As adoption of artificial intelligence (AI) technologies has grown in recent years, so too have ethical concerns. AI today is too often a “black box,” unable to explain the reasoning behind its decision-making. If AI is to be used in critical situations such as criminal sentencing, loan approval, and defense, it must be transparent and explainable. Earlier this month, SXSW hosted a panel session focusing on the issue of ethical AI. Among the topics discussed in the session:

Defining Explainability
Explainable AI is currently one of the hottest topics in the artificial intelligence community. But what is it that makes an AI system explainable? According to Kyndi Founder & CEO Ryan Welsh, “Explainability is a system’s ability to explain itself in natural language to the average user. If a system can say ‘I generate this output because of x, y, z’ in natural language to the average user, I call that explainability.” Welsh also touched on interpretability and provenance, which he views as lower levels of explainability.

AI in the DoD
Adoption of artificial intelligence in the defense sector has raised concerns among some.
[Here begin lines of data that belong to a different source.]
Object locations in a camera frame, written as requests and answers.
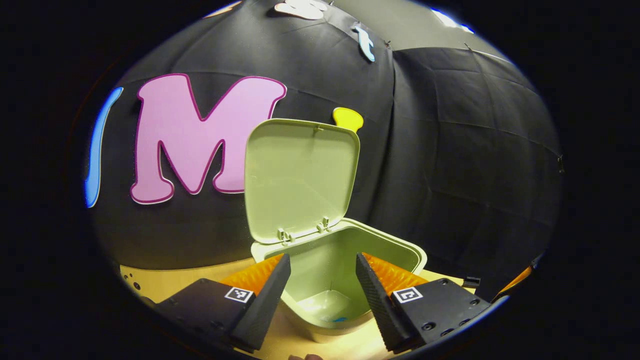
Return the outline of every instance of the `letter m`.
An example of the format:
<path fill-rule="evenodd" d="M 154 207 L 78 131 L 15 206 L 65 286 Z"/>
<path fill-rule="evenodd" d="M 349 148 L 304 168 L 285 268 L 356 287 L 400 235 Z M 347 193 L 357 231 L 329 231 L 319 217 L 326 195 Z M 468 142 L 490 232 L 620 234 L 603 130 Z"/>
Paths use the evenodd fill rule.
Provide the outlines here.
<path fill-rule="evenodd" d="M 145 83 L 138 92 L 142 109 L 136 133 L 133 200 L 155 204 L 173 196 L 173 184 L 162 175 L 161 149 L 183 187 L 195 195 L 222 145 L 222 167 L 213 186 L 219 192 L 243 192 L 247 138 L 258 124 L 271 118 L 276 102 L 286 93 L 287 88 L 273 79 L 243 78 L 202 118 L 187 75 L 170 74 Z"/>

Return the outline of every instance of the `wooden table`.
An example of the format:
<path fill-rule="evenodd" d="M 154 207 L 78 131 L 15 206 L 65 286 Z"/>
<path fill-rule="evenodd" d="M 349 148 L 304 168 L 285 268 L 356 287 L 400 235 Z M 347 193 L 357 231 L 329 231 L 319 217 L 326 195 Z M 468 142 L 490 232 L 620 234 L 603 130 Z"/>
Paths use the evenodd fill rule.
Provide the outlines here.
<path fill-rule="evenodd" d="M 255 261 L 251 258 L 222 265 L 183 270 L 144 270 L 121 266 L 120 272 L 123 277 L 126 275 L 125 282 L 129 284 L 134 292 L 158 303 L 198 279 L 205 278 L 219 281 L 253 264 L 255 264 Z M 456 284 L 462 285 L 463 283 L 463 279 L 427 270 L 423 270 L 419 275 L 429 281 L 447 277 Z M 467 288 L 467 290 L 475 293 L 475 289 Z M 301 332 L 286 319 L 280 306 L 273 315 L 262 348 L 249 355 L 259 359 L 287 360 L 289 355 L 304 358 L 307 354 L 319 355 L 323 360 L 343 360 L 347 358 L 352 360 L 383 360 L 400 355 L 395 355 L 393 352 L 386 350 L 375 319 L 370 320 L 355 332 L 336 336 L 335 340 L 327 343 L 316 343 L 301 335 Z"/>

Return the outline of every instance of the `screw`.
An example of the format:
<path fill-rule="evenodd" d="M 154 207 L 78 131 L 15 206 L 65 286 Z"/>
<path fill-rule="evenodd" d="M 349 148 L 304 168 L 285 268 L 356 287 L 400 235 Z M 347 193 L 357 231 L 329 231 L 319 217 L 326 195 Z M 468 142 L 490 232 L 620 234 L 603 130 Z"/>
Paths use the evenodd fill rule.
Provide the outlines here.
<path fill-rule="evenodd" d="M 434 327 L 436 327 L 436 324 L 435 324 L 435 323 L 433 323 L 433 322 L 428 322 L 428 323 L 425 323 L 425 324 L 422 326 L 422 330 L 424 330 L 424 331 L 428 331 L 428 330 L 433 329 Z"/>

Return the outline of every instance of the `blue curved shape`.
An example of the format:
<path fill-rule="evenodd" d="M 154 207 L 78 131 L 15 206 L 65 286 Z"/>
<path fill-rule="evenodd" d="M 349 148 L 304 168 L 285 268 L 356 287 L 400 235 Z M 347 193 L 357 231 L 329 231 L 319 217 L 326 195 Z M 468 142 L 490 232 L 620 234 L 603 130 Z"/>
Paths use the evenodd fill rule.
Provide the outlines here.
<path fill-rule="evenodd" d="M 358 43 L 360 43 L 360 49 L 362 50 L 364 55 L 369 59 L 369 61 L 376 61 L 376 58 L 371 52 L 373 41 L 371 41 L 371 38 L 369 38 L 369 33 L 358 26 L 355 26 L 354 30 L 358 32 Z"/>
<path fill-rule="evenodd" d="M 98 119 L 93 128 L 93 136 L 91 138 L 91 150 L 89 151 L 89 174 L 84 180 L 84 196 L 86 199 L 86 207 L 92 208 L 98 201 L 98 193 L 100 192 L 100 155 L 102 153 L 102 135 L 104 133 L 104 124 L 107 122 L 109 110 L 116 100 L 122 94 L 123 88 L 115 88 L 107 101 L 102 106 Z"/>

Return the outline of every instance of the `open lid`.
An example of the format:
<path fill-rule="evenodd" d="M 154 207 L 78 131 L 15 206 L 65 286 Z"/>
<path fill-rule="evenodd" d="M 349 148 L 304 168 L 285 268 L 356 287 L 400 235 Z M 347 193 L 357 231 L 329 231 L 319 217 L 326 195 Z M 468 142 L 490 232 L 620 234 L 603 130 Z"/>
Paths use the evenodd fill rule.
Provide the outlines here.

The idea of deferring decision-making power to machines in mission-critical situations makes many uneasy, and for good reason. During the panel session, however, Defense Innovation Board Executive Director Josh Marcuse noted, “I have to emphasize something that I think has been really misunderstood, which is that AI does not equal autonomy, and autonomy does not equal AI. We have autonomous systems today that don’t rely on AI, and most of the systems we’re contemplating won’t actually be autonomous.” Instead, Marcuse sees artificial intelligence as a tool to augment human intelligence analysts, going on to say, “If you take a human-centered approach to [AI], I believe it takes a lot of the fear out.”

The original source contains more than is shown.